# Help a Newbe Scroller



## OnhillWW (Jan 10, 2015)

Hello, 
I am an experienced wood worker, that said I have not used a scroll saw. I am looking at working on some work that would be best suited for a scroll saw. The project involves making ovoid shaped bases that have sinuous borders. These will be too small and or too complex to rough out with my bandsaw. I have 2 questions:
A) I have tried to look at specs for candidate saws but I have not run into a number for maximum thickness of the cut. I will be using between 4/4" and 6/4" hardwood stock for these. I am not going to be making many of these at a time so slow patient cutting is fine with me. Is this doable with saws listed in part B?
B) I have three saw on my radar. Locally listed are 2 saws a Delta 40-570 that looks to be in VG condition @ $100.00. The second is a RBI 226 VS again in VG condition at $300.00. The third option is a Dewalt 788 that would have to be purchased new so roughly $600.00 OTD. I like quality tools but they need not be the top of the ladder just sturdy, dependable and long lived. Any of these to stay away from or to grab before it's gone?
I would be keeping this as it would expand my woodworking options so it will have a life outside of this run of items. 
Thanks


----------



## John Smith_inFL (Dec 15, 2017)

Look for the DW-788 on your local craigslist and FB MarketPlace for a "gently used" scroller.
I got one for $50 that had been in storage for 20 years.With a couple of new bearings, new grease and connector rod, I had a perfectly good and smooth running tool with a 20" table for less than $100.00 total. (just an option to consider).


----------



## JRsgarage (Jan 2, 2017)

I think out of those three, I'd go with the RBI 226 VS and offer $250. I used a Dewalt for many years and it was a great saw...sold it because I didn't need two. Definitely cuts more aggressively than my current excaliber and I liked the tensioner on the Dewalt much better.
I think looking for a deal like John might take you a while...


----------



## WoodenDreams (Aug 23, 2018)

In the woodworking club in my area, we have quite a few scroll saw members. All but one have the DeWalt Scroll saw. They like the 20" throat, right & left tilt and the ease of changing blades. Especially when they remove the blade to reinsert in different drill holes for complicated patterns.

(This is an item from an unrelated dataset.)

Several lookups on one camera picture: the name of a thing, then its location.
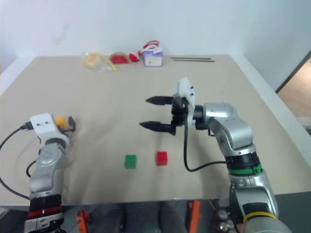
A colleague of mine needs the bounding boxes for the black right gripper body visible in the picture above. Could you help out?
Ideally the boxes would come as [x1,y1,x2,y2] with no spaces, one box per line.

They also like the King 21" KXL-21/100. But don't like the $1100.00 price tag.


----------



## MrUnix (May 18, 2012)

RBI, no question.

Cheers,
Brad


----------



## WoodenDreams (Aug 23, 2018)

I don't do much scroll sawing. I own the HF 16" model. For $79 new on sale, also reflects on it's low quality. But it works for me. But has issues, not easy to change blades and a very poor quality table platform.


----------



## DanKrager (Apr 13, 2012)

I was an RBI dealer for many years and sold all sizes of their saws. I kept the largest for my own shop and used their smallest one at craft shows. The newer RBI saws are durable and quick to change blades and will handle up to 2" stock without complaint using a #7 or larger blade. 4/4" stock very fine details are easily cut with a #5 blade. It's a strong and durable saw that runs very quietly with a 1" stroke. 
Now, many years later, my current saw is a 30" Excalibur with a foot pedal control. It is variable speed and cuts reliably and as quickly as you can control. The nice thing about the Ex is that the head tilts, not the table, unlike the RBI. It is by far the quietest saw I've ever used.
Whatever you get, you will quickly adjust to it.
DanK


----------



## tomsteve (Jan 23, 2015)

consider blade selection,too. pegas and flying dutchman seem to be the top 2 brands most scrollers use.
after that its blade geometry choices. 4/4 up to 6/4 hardwood- since the stroke on a SS is rather short, i think you will want a low tooth count and will help remove the dust from the cut


----------



## Lazyman (Aug 8, 2014)

Without seeing the size and shape, I wonder if a jig saw would be easier and faster, not to mention cheaper? Long scrolling cuts in 4/4 and 6/4 pieces with a scroll saw might be a little tedious.


----------



## John Smith_inFL (Dec 15, 2017)

OnhillWW said:


> *The project involves making ovoid shaped bases that have sinuous borders. These will be too small and or too complex to rough out with my bandsaw.*


Do you have any completed projects yet? Sample photos, drawings, sketches, etc.


----------



## MrUnix (May 18, 2012)

Lazyman said:


> Without seeing the size and shape, I wonder if a jig saw would be easier and faster, not to mention cheaper? Long scrolling cuts in 4/4 and 6/4 pieces with a scroll saw might be a little tedious.


- or -

You might want to check out the Carter Stabilizer, which effectively lets you do scroll work on the band saw (see some demo videos here). Just have to see if they make one to fit whatever saw you have.

Cheers,
Brad


----------



## OnhillWW (Jan 10, 2015)

Thanks guys. At one time I saw the Carter attachment but though it was discontinued or would not fit my JET 14" saw, I'll have to look into that again. No photos yet but these are going to be bases for Bonsai trees, not simple circles or ovals but custom free form shapes.


----------



## John Smith_inFL (Dec 15, 2017)

ohhhhhh I LOVE Bonsai projects. Please keep us in the loop on this one.
(way back in my previous life, I had 32 projects - very calming hobby).


----------



## northwoodsman (Feb 22, 2008)

I had an RBI Hawk that I got from my wife's grandfather about 10 years ago. I used it the first winter that I had it, it was a fine scroll saw. But then it sat in the corner of my shop unused for many years. I finally sold it about 2 years ago, it was in new condition when I sold it. They are nice saws. Offer $250 for the used one. You won't regret owning in it. You can sell it in 10 years and get your money back still.


----------



## KentInOttawa (Jun 25, 2013)

Disclaimer: I have a lot of experience and NONE of it is recent.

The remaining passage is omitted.